百年「と」人工知能  『魂と体、脳 計算機とドゥルーズで考える心身問題』刊行記念

 「私」が恋をしているときの突き刺すような心の「痛み」を伝えることはできても証明することはできない。客観的に物質としての脳の反応では「私」の体験を生み出す機構はわからない。それでは「私」のこの「痛み」は存在しないのだろうか。そんなことはない。私たちは日々私たち自身の、他人には理解できない苦しみや喜びを抱えて生きている。 
 2011年12月に刊行された『魂と体、脳 計算機とドゥルーズで考える心身問題』(講談社選書メチエ)で著者・西川アサキさんは、この存在しているかどうか伝えられないことを証明しようしている。

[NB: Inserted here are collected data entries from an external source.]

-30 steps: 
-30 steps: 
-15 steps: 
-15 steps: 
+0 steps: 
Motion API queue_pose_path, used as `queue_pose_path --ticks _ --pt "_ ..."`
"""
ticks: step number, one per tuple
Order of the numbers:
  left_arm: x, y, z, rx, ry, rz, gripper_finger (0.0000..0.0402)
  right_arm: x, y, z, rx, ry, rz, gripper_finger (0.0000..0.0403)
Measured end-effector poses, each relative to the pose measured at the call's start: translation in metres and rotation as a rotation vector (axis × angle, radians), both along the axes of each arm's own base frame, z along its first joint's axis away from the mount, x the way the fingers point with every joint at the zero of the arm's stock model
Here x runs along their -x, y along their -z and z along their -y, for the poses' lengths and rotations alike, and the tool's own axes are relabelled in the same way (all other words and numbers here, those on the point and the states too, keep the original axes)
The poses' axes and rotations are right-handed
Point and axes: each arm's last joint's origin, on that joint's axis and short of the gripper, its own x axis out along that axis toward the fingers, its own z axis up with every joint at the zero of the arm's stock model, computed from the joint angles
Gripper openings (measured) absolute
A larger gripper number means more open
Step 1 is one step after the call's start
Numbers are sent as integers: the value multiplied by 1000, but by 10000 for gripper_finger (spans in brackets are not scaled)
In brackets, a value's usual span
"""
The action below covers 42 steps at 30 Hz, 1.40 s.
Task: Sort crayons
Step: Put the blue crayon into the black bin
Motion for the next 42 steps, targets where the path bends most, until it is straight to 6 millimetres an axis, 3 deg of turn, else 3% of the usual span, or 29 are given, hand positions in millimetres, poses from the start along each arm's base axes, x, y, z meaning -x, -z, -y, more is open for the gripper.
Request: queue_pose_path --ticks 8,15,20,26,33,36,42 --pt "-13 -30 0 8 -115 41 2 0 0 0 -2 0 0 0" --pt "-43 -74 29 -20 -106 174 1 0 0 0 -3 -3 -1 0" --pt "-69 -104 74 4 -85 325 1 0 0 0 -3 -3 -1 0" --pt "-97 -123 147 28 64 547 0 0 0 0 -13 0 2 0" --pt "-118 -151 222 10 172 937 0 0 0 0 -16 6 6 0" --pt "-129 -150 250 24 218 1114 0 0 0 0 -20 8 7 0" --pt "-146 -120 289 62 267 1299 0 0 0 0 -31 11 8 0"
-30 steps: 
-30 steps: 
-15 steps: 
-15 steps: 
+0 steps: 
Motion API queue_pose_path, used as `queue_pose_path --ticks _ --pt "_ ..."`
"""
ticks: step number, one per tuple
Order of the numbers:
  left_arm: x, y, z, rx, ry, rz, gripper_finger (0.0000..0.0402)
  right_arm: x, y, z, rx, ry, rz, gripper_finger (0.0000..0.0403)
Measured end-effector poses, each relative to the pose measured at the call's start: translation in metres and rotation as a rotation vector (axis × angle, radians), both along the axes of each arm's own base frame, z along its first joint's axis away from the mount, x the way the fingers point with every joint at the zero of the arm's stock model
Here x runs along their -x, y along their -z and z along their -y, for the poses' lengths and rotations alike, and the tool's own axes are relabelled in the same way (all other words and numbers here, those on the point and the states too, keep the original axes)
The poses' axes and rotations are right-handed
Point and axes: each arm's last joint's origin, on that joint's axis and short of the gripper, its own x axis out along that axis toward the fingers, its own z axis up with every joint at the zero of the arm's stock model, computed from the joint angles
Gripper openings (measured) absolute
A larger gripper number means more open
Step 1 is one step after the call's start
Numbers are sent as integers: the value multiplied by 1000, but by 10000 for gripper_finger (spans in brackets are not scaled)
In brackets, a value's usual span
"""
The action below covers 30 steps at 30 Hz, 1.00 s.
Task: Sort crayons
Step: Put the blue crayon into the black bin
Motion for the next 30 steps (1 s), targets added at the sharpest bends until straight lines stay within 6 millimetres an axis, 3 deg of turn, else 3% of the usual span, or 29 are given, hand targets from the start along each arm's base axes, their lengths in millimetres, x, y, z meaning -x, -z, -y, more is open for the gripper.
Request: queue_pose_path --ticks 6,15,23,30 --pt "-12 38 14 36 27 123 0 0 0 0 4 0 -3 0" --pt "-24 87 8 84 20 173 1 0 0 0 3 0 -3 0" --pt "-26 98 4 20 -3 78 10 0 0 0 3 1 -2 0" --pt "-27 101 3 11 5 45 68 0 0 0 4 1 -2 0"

手がかりはライプニッツのモナドロジー、ドゥルーズの思考だ。それらをコンピュータ・シミュレーションという手法によって展開していく。 
 「一ページ読み進むたびに、目の前にある壁がガラガラと崩れ落ちてゆくような感じ」と言う、画家であり、最近では小説も発表されている古谷利裕さんを迎え、高密度な内容を丁寧に解きほぐしていこうと思う。司会は西川アサキさんと高校時代から友人であるという映像作家の金子遊さん。「ずっとこの話を聞かされていた」というから最適なナビゲーターだ。 
 さあ、未来をシミュレーションしよう!
 
西川アサキ(哲学者)×古谷利裕(画家)
司会:金子遊

2012年4月14日(土)13:00~15:00
1000円
3月20日(火)12:00~予約開始!
当日までに当店で『魂と体、脳』をご購入の方は100円引きになります。
 

西川アサキ(にしかわあさき)
1975年生まれ神奈川県出身。神戸大学大学院自然科学研究科博士後期過程修了。理学博士、理化学研究所特別研究員。専門は人工知能、哲学。著書に『魂と体、脳』がある。
 
古谷利裕(ふるやとしひろ)
1968年生まれ神奈川県出身。画家。主な展覧会に、「組立」(2008)、「古谷利裕展」(2010)など。著書に、『世界へと滲み出す脳』(青土社)、『人はある日とつぜん小説家になる』(青土社 2009)。2008年11月、百年にて「百年と残雪~中国現代文学・残雪の世界へ 近藤直子×古谷利裕~」、2010年3月「百年と創造 ~作家の、読者の「創造」。作品の可能性へ 古谷利裕×福永信~」を開催。「群像」4月号に小説「ライオンと無限ホチキス」を発表。偽日記@はてな
 
司会:金子遊(かねこゆう)
1974年生まれ神奈川県出身。映像作家、批評家。編著に『フィルムメーカーズ 個人映画のつくり方』がある。